A kind of electrical machinery trochanter uses the rotating rectifier diode, characterized by that: the passivation layer 3 is annular, an alloy layer 2 is manufactured on the inner wall of the passivation layer 3, a tube core 1 is manufactured on the outer wall of the passivation layer 3, the height of the passivation layer 3 is the same as that of the alloy layer 2, and the height of the tube core 1 is larger than that of the passivation layer 3.

The passivation layer 3 is made of polyimide.

The alloy layer 2 is a gold-plated molybdenum sheet.
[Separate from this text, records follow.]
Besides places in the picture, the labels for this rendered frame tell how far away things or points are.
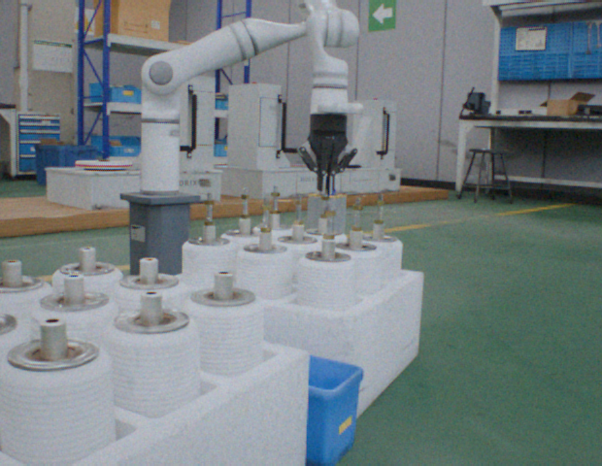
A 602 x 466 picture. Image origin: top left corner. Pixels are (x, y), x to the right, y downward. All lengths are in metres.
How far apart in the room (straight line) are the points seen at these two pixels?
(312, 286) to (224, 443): 0.37
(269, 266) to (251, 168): 2.78
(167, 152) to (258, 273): 0.54
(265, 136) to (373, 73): 3.66
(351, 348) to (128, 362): 0.41
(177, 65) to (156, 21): 5.07
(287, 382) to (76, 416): 0.28
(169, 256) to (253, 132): 2.37
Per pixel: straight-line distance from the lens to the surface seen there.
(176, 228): 1.42
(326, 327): 0.89
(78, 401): 0.50
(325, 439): 0.81
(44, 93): 7.36
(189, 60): 1.42
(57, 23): 7.52
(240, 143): 3.81
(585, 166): 5.98
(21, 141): 6.40
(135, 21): 6.32
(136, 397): 0.58
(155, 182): 1.42
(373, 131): 4.71
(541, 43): 6.09
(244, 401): 0.63
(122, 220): 3.01
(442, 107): 6.65
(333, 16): 1.19
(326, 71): 1.17
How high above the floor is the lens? 0.43
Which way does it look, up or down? 9 degrees down
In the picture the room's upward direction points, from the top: 2 degrees clockwise
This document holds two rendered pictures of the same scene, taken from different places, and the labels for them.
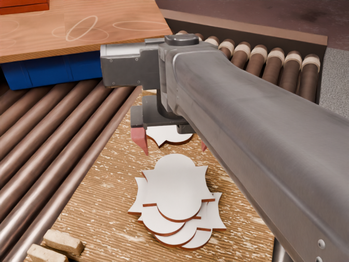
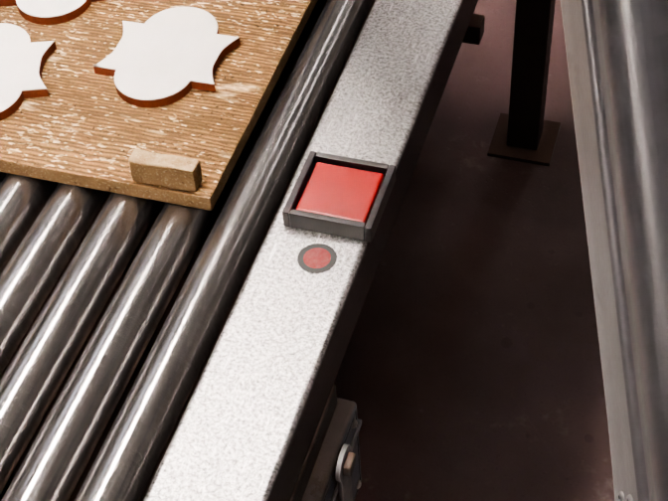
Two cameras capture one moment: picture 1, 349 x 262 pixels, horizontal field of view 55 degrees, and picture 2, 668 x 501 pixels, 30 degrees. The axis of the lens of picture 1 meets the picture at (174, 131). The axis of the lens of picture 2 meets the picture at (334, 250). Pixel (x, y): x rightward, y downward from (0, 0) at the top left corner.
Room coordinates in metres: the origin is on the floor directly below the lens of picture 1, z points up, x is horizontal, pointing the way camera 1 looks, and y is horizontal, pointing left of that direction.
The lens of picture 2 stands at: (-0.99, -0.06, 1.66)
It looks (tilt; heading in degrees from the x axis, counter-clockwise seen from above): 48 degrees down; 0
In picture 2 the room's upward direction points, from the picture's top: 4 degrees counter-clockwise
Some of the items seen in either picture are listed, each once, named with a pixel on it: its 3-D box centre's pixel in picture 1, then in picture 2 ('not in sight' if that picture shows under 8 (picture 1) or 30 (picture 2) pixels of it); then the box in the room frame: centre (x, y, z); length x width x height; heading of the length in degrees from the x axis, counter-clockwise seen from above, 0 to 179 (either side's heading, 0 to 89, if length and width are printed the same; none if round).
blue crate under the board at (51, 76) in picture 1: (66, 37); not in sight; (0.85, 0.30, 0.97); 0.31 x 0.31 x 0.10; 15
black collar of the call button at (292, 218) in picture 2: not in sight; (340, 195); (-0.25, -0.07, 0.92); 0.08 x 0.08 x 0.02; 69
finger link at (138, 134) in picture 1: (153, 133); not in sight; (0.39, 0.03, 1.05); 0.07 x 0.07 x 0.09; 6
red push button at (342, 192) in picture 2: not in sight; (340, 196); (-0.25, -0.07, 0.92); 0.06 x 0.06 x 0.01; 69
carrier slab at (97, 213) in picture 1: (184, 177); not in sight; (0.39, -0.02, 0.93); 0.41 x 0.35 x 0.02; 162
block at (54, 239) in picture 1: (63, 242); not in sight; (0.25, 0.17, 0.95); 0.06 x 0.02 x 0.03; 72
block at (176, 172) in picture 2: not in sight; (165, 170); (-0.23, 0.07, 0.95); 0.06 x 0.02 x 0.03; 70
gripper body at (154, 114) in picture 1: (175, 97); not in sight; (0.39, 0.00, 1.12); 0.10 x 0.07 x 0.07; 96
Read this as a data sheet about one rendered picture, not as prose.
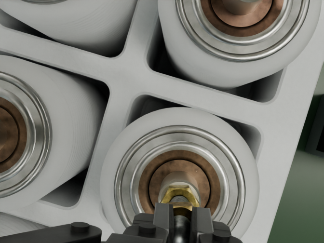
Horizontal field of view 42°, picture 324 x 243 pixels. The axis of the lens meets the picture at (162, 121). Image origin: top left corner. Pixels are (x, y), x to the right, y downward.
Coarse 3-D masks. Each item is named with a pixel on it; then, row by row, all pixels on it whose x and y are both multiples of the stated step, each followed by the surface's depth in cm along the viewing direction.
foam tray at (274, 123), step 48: (144, 0) 31; (0, 48) 32; (48, 48) 32; (144, 48) 31; (144, 96) 36; (192, 96) 31; (240, 96) 42; (288, 96) 31; (96, 144) 32; (288, 144) 31; (96, 192) 32
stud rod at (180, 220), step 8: (176, 200) 20; (184, 200) 20; (176, 216) 17; (184, 216) 17; (176, 224) 16; (184, 224) 16; (176, 232) 15; (184, 232) 15; (176, 240) 15; (184, 240) 15
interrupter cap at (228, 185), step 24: (144, 144) 24; (168, 144) 24; (192, 144) 24; (216, 144) 24; (120, 168) 24; (144, 168) 24; (168, 168) 25; (192, 168) 24; (216, 168) 24; (240, 168) 24; (120, 192) 24; (144, 192) 24; (216, 192) 24; (240, 192) 24; (120, 216) 24; (216, 216) 24; (240, 216) 24
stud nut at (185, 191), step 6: (174, 186) 21; (180, 186) 21; (186, 186) 21; (168, 192) 21; (174, 192) 21; (180, 192) 21; (186, 192) 21; (192, 192) 21; (162, 198) 21; (168, 198) 21; (192, 198) 21; (198, 204) 21
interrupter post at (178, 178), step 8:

A manufacturing process of a rotary rectifier diode for a motor rotor comprises the following steps:

① growing an oxide layer on the surface of the silicon substrate;

②, photoetching and etching the upper and lower end faces of the oxide layer of the silicon substrate to form an active area window, and then forming a PN junction by solid source diffusion;

③, photoetching the inner side and the outer side of the oxide layer of the silicon substrate to remove the oxide layer, then placing the silicon substrate in an evaporation chamber, and forming an aluminum evaporation layer with the thickness of 1-3 mu m on the surface of the oxide layer removed;

④, etching the aluminum evaporation layer on the outer side of the silicon substrate by using metal etching liquid, wherein the etching temperature is 50-100 ℃, and the etching time is 60-240 s, then placing the silicon substrate in an evaporation chamber, firstly forming an aluminum layer with the thickness of 1-3 mu m on the etched surface, and then forming a titanium layer with the thickness of 0.5-2 mu m;

⑤ etching the aluminum evaporation layer on the inner side of the silicon substrate by using metal etching liquid, wherein the etching temperature is 50-100 ℃, and after etching for 120-360 s, photoetching a layer of polyimide with the thickness of 0.2-3 mu m on the inner side of the silicon substrate.

⑥, thinning the thickness of the silicon substrate to 200-350 μm, scribing regular shape by laser, die-filling and welding, the welding temperature is 300-500 ℃.

The step ① is chlorine doping oxidation with an oxide film thickness of

The oxidation temperature is 1100-1200 ℃, and the oxidation time is 1-3 h.

The metal etching liquid is aluminum etching liquid.

In the step ②, a boron source is adopted for diffusion, the diffusion temperature is 1000-1200 ℃, the diffusion time is 3-6 h, the square resistance R is 10-60 omega/□, and the diffusion junction depth is 5-10 mu m.

The motor rotor is made of a rotary rectifying diode tube core by adopting a planar process structure, the surface of the tube core is of a multilayer metal structure, the surface of the tube core is a gold layer, the purpose of increasing the electrical conductivity is achieved, the passivation layer material on the edge is a polyimide layer, a gold-plated molybdenum sheet is used as a tube core back supporting material to improve the mechanical property of the tube core, and the tube core and the gold-plated molybdenum sheet are connected by adopting high-temperature fusion welding.

By adopting the technical scheme, a heavy packaging shell except the tube core is eliminated, the purposes of reducing the volume and the weight of the product and reducing the rotational inertia during high-speed rotation are achieved, and the motor equipment is beneficial to miniaturization and compactness.